:: Exercise requirements ::
Begin at the line below that holds "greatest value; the" and end at the line that holds "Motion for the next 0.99", transcribing each line exactly and skipping any picture.

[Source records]
---

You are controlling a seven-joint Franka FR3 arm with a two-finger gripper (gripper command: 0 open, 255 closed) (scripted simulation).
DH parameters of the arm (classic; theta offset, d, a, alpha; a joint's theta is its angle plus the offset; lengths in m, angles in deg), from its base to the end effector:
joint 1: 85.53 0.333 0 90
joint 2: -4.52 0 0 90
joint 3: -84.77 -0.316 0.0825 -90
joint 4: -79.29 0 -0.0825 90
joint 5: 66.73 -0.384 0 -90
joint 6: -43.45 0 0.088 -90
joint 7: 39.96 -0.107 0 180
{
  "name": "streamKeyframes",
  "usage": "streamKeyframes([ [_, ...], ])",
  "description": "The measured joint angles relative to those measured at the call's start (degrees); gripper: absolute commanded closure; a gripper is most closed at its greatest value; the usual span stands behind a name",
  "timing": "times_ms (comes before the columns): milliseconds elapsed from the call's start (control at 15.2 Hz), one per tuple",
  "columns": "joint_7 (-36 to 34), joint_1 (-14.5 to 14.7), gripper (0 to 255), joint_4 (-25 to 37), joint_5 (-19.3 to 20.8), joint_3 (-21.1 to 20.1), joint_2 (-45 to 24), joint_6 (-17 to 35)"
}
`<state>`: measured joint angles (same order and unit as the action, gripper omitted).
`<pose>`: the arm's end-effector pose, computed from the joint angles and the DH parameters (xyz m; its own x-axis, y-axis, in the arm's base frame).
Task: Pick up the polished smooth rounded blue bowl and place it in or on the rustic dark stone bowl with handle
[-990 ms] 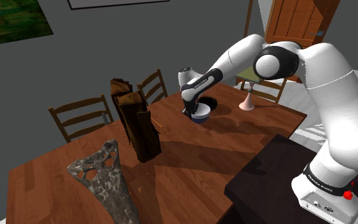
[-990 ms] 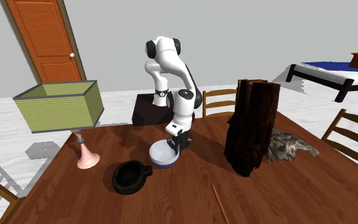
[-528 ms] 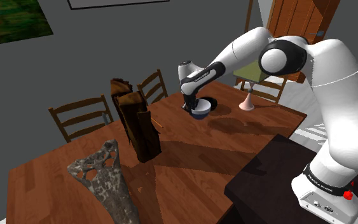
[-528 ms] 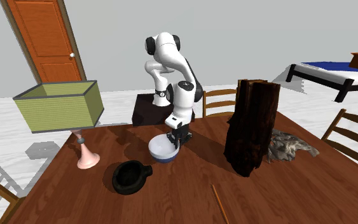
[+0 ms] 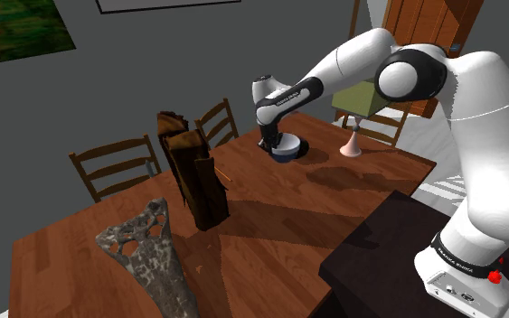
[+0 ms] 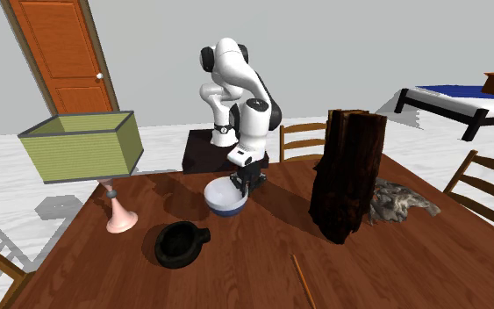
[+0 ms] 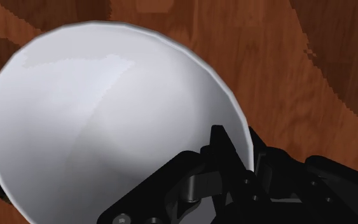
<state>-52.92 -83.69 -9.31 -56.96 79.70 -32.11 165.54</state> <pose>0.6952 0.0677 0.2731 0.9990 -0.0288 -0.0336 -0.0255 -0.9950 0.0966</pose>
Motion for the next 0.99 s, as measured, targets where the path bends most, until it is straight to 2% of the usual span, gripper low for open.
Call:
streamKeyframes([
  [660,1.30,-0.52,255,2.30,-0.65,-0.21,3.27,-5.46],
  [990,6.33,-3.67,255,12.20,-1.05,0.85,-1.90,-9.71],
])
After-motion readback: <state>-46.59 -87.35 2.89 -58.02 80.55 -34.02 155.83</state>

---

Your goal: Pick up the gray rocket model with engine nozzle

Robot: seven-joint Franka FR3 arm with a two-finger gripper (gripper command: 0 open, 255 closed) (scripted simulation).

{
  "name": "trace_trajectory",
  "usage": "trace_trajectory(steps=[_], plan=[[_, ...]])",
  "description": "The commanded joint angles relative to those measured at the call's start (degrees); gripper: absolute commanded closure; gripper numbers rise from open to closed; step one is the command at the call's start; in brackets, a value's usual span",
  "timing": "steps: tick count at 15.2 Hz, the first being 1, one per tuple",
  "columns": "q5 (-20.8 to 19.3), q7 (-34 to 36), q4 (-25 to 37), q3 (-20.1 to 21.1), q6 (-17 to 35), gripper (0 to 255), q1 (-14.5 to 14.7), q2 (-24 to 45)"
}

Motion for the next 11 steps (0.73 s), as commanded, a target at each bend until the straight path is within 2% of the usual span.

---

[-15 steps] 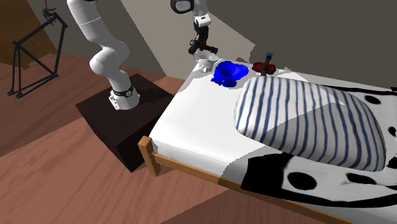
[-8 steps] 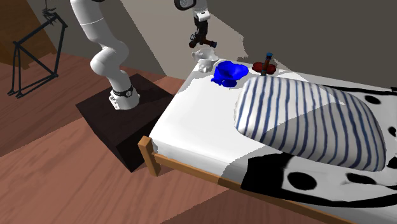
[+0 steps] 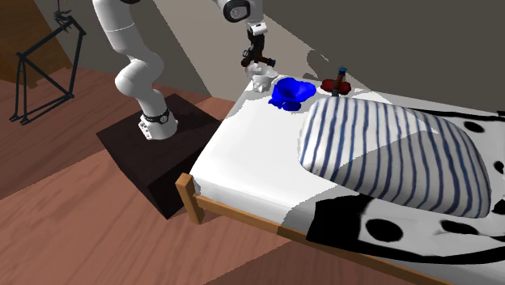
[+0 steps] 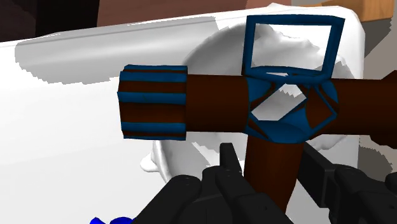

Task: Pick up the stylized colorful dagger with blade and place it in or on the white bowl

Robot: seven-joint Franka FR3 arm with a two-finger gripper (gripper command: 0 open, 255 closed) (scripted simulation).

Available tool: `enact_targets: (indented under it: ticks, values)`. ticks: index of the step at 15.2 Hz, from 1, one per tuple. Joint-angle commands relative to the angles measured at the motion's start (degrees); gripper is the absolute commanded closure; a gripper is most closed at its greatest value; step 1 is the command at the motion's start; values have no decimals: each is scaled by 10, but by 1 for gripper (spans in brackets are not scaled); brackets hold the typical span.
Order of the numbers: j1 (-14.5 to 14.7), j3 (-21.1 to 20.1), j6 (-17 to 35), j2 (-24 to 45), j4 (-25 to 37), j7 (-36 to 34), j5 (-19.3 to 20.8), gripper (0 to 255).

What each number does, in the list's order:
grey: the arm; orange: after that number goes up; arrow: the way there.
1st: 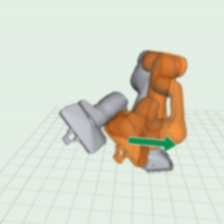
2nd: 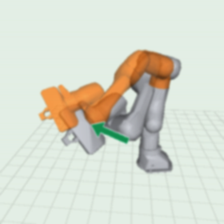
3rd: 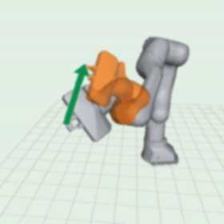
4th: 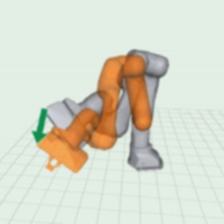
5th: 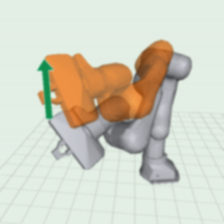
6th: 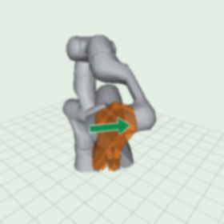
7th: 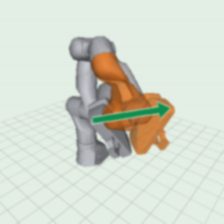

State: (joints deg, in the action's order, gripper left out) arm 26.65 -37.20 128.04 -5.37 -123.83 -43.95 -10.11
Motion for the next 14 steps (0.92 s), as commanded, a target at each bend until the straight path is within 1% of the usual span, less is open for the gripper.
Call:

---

:: Exercise result ::
  "description": "The measured joint angles relative to those measured at the call's start (degrees); gripper: absolute commanded closure; a gripper is most closed at its greatest value; the usual span stands behind a name",
  "timing": "times_ms (comes before the columns): milliseconds elapsed from the call's start (control at 15.2 Hz), one per tuple",
  "columns": "joint_7 (-36 to 34), joint_1 (-14.5 to 14.7), gripper (0 to 255), joint_4 (-25 to 37), joint_5 (-19.3 to 20.8), joint_3 (-21.1 to 20.1), joint_2 (-45 to 24), joint_6 (-17 to 35)"
}
`<state>`: measured joint angles (same order and unit as the action, gripper omitted).
`<pose>`: the arm's end-effector pose, computed from the joint angles and the DH parameters (xyz m; its own x-axis, y-axis, in the arm's base frame).
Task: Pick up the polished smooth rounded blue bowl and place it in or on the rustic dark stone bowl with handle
[-990 ms] 
[-990 ms] 
[-528 ms] 
[-528 ms] 
[+0 ms] 
[+0 ms] 
[+0 ms] 
<state>-52.92 -83.69 -9.31 -56.96 79.70 -32.11 165.54</state> <pose>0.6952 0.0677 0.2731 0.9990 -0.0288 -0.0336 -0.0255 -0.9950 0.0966</pose>
Motion for the next 0.99 s, as measured, targets where the path bends most, until it is straight to 2% of the usual span, gripper low for open.

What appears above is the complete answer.